The sources said the police officers also demanded that they pick Simeza's Mercedes Benz CLS, registration number CLS 789.

"Whilst at the police headquarters they told Simeza that they were investigating reports that the said vehicle was stolen from South Africa. But Simeza simply stated that this was a local vehicle imported around 2004 or 2005 by Sobi Industries. And that when one of the partners for Sobi Industries was relocating to Dubai he decided to sell the vehicle and that's how Simeza bought it under favourable terms and was allowed to pay for it in instalments," the source said.

"The police said he should accompany them to the alleged importers of the vehicle at Sobi Industries and the officials at Sobi Industries confirmed that they imported the vehicle through Marunouchi which is now Southern Cross Motors and that they were aware that it was later sold to Mr Simeza. After that the junior officers returned to service headquarters to give their report. 

But Simeza became alarmed when he saw that certain police officers he worked with in the Mathew Mohan murder case when the Director of Public Prosecutions (DPP) appointed him as private prosecutor were the ones directing the issue of investigations of his vehicle."

The sources said Simeza seemed uncomfortable because it was these same officers that were believed to have orchestrated his dismissal as private prosecutor although he stayed on as a friend of the court.

"So Simeza demanded that these officers should excuse themselves from the case involving his vehicle because it appears it was being driven by vindictiveness. They demanded that Simeza parks the vehicle but he demanded that they go to Southern Cross Motors. They went there and Southern Cross Motors confirmed that the vehicle was imported by them and even gave them a copy of the vehicle's details," another source said.

"At this stage Simeza was hopeful that his vehicle would be released when these details from Southern Cross Motors emerged. But the police changed that in fact they were investigating the case of possession. They now wanted to establish how Robert came to own the vehicle. They demanded that he provides a valid letter of sale, proof that he paid transfer taxes to the Zambia Revenue Authority (ZRA) and a valid white book."

The sources said the case is purely that of state-orchestrated intimidation against Simeza.

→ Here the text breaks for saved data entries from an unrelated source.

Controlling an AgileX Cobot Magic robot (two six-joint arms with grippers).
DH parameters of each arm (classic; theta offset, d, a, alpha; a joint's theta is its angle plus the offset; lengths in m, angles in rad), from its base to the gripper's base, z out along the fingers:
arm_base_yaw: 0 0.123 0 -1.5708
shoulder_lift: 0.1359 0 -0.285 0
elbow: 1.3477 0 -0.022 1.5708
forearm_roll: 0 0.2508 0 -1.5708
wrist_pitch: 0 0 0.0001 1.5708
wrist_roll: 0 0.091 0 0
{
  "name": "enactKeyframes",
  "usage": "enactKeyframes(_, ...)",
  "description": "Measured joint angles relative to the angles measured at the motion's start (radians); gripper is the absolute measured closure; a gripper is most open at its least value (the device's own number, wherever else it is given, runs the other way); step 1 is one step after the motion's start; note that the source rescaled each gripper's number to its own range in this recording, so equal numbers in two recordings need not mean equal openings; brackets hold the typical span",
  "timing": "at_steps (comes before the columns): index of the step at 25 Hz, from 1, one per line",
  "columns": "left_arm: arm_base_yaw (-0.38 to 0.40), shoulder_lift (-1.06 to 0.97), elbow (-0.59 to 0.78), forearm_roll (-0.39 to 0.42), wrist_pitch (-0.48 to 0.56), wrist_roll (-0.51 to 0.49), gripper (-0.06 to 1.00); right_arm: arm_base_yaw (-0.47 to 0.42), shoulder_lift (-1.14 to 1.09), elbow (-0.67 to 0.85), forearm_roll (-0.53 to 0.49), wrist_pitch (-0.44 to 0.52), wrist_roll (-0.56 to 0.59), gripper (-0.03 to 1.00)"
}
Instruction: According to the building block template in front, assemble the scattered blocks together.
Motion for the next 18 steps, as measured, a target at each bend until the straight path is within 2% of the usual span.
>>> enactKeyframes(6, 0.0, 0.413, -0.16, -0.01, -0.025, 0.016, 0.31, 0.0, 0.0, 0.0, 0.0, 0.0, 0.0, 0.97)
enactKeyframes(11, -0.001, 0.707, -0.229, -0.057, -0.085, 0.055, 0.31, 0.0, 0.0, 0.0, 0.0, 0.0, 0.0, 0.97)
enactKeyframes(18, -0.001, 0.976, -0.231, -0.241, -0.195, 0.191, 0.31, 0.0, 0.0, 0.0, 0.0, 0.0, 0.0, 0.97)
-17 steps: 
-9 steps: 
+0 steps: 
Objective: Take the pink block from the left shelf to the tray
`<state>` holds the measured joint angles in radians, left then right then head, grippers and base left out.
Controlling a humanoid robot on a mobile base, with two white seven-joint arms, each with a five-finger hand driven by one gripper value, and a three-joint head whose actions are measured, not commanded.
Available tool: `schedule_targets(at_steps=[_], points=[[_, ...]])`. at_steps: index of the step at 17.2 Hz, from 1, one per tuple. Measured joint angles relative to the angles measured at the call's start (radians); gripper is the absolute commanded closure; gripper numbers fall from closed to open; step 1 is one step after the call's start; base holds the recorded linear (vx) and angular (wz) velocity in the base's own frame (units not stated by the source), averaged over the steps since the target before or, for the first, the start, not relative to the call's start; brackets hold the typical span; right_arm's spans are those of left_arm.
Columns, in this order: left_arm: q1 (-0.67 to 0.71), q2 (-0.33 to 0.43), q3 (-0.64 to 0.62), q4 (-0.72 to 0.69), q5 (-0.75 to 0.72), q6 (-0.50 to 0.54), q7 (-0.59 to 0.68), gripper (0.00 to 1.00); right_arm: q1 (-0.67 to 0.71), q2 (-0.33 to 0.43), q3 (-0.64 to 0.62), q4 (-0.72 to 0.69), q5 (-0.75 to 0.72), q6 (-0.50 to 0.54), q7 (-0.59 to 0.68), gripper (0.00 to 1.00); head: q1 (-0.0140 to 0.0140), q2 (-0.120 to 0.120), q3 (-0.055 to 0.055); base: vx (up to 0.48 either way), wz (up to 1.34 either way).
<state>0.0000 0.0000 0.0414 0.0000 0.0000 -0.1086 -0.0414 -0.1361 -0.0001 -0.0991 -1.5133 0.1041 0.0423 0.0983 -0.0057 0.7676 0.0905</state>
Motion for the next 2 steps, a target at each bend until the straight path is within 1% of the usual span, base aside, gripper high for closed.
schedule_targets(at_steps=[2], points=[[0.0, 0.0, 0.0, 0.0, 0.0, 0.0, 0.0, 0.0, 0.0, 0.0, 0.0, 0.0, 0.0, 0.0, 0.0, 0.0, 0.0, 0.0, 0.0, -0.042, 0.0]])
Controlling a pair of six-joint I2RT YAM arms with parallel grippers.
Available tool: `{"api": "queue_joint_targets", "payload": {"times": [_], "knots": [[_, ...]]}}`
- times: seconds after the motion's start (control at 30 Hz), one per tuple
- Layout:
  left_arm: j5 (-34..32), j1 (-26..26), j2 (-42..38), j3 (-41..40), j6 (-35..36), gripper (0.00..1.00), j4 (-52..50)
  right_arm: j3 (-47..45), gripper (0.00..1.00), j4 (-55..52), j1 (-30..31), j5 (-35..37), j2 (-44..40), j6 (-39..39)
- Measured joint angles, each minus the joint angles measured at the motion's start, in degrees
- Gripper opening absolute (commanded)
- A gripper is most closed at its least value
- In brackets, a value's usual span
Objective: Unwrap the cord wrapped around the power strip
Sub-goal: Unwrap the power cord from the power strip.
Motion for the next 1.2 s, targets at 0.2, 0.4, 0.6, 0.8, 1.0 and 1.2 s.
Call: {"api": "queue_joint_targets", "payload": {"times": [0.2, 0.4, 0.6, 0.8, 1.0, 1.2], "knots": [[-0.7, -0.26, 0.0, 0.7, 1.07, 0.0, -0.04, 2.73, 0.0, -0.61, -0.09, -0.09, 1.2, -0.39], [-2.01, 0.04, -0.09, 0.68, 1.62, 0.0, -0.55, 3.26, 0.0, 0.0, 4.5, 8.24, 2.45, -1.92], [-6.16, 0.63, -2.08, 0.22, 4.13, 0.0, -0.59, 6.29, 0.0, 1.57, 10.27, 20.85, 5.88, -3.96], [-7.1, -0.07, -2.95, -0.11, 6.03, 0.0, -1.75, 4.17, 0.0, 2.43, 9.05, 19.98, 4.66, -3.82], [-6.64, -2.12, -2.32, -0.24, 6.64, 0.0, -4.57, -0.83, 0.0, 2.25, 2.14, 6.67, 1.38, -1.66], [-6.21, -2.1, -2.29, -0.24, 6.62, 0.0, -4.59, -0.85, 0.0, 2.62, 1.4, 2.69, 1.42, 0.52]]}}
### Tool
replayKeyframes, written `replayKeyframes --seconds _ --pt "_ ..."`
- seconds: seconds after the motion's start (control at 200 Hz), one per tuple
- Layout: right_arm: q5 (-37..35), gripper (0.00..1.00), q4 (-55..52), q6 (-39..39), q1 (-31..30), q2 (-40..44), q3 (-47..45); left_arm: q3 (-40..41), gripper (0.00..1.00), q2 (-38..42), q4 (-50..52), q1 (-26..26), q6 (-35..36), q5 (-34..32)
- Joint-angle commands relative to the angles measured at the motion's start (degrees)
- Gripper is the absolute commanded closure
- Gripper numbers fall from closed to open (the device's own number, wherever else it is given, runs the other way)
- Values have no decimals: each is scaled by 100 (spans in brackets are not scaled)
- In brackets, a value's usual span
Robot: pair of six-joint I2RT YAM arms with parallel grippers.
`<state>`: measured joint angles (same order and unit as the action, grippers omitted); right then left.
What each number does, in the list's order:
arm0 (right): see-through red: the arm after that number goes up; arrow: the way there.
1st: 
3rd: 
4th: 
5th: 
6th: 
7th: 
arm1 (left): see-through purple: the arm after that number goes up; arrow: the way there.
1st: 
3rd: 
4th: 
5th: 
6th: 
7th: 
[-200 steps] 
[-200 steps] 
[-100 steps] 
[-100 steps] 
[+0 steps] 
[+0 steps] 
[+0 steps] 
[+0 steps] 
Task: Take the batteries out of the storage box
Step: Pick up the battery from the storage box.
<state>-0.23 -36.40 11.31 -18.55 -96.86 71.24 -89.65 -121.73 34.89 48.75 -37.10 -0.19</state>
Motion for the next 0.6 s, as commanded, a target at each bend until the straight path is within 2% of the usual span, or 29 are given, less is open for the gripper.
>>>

"There is an instruction to deal with Mahtani effectively and the decision by Simeza and Sangwa to represent Mahtani seems to have attracted this wrath on themselves. It appears that they are standing in the way to crush Mahtani and junior officers who have issues with Simeza and Sangwa are now sneaking in their private agendas," the source said.

"This is an attempt to scare Simeza. So right now as we speak, the vehicle remains impounded at Police Service headquarters despite the fact that the vehicle was properly imported and even the Interpol section at Police headquarters has cleared the vehicle. In fact, there is even no report of the vehicle having been stolen anywhere in the world. Even here in Zambia there is no complainant but despite all this, police are insisting that they have to verify."